= WORK TO BE COMPLETED =
Across all the records, filter for lines with the word "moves" and copy them.

= GIVEN DATA =
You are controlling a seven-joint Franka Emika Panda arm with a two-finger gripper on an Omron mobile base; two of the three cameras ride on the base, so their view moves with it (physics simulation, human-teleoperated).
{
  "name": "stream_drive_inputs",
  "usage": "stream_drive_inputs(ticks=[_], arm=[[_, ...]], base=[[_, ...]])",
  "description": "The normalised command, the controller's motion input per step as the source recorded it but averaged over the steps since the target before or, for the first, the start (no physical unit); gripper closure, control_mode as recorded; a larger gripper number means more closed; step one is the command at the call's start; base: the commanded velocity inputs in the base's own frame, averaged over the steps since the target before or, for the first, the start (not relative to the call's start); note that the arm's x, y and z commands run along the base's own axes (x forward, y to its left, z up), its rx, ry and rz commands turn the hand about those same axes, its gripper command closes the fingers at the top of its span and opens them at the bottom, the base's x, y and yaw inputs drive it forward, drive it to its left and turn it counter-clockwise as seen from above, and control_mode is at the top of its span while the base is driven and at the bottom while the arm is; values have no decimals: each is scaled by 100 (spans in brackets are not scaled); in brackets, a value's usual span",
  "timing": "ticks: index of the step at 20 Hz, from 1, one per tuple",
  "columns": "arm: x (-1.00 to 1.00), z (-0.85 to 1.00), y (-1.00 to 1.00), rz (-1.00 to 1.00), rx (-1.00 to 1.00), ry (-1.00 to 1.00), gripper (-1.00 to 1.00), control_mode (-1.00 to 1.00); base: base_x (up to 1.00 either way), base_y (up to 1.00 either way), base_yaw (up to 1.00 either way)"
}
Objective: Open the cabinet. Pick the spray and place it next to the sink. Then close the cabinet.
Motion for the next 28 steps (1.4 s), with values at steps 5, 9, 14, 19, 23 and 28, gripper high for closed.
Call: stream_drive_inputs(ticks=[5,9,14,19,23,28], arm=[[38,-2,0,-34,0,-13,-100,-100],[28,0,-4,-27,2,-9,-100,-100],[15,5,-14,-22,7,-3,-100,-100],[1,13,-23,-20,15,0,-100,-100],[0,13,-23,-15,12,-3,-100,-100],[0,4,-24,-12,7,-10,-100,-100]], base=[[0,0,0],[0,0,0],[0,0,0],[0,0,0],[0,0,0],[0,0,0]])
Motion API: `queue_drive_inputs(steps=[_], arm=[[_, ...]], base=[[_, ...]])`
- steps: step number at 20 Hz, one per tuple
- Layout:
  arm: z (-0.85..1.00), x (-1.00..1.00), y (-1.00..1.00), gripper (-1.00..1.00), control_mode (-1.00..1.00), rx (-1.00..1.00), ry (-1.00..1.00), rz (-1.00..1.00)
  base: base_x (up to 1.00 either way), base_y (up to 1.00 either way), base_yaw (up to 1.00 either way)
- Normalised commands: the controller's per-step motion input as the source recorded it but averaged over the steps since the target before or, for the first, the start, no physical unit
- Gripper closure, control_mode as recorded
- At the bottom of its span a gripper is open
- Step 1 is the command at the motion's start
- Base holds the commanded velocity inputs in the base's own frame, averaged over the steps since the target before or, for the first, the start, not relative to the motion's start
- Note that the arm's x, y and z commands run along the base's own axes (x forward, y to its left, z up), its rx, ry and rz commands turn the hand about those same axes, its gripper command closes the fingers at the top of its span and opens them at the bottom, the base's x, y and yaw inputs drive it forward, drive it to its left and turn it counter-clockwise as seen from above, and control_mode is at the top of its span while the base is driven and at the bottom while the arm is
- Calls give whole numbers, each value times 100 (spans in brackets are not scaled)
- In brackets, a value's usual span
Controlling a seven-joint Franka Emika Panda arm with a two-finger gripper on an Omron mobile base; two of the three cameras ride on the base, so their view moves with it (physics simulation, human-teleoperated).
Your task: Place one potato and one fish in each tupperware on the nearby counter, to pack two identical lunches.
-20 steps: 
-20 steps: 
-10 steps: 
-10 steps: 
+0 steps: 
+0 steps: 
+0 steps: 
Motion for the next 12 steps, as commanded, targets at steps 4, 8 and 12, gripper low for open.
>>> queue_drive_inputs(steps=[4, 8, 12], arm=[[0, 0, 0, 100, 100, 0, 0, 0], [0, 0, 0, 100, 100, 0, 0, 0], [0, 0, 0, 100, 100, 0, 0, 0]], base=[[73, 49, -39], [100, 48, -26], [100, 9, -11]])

= SOLVED EXERCISE =
You are controlling a seven-joint Franka Emika Panda arm with a two-finger gripper on an Omron mobile base; two of the three cameras ride on the base, so their view moves with it (physics simulation, human-teleoperated).
Controlling a seven-joint Franka Emika Panda arm with a two-finger gripper on an Omron mobile base; two of the three cameras ride on the base, so their view moves with it (physics simulation, human-teleoperated).

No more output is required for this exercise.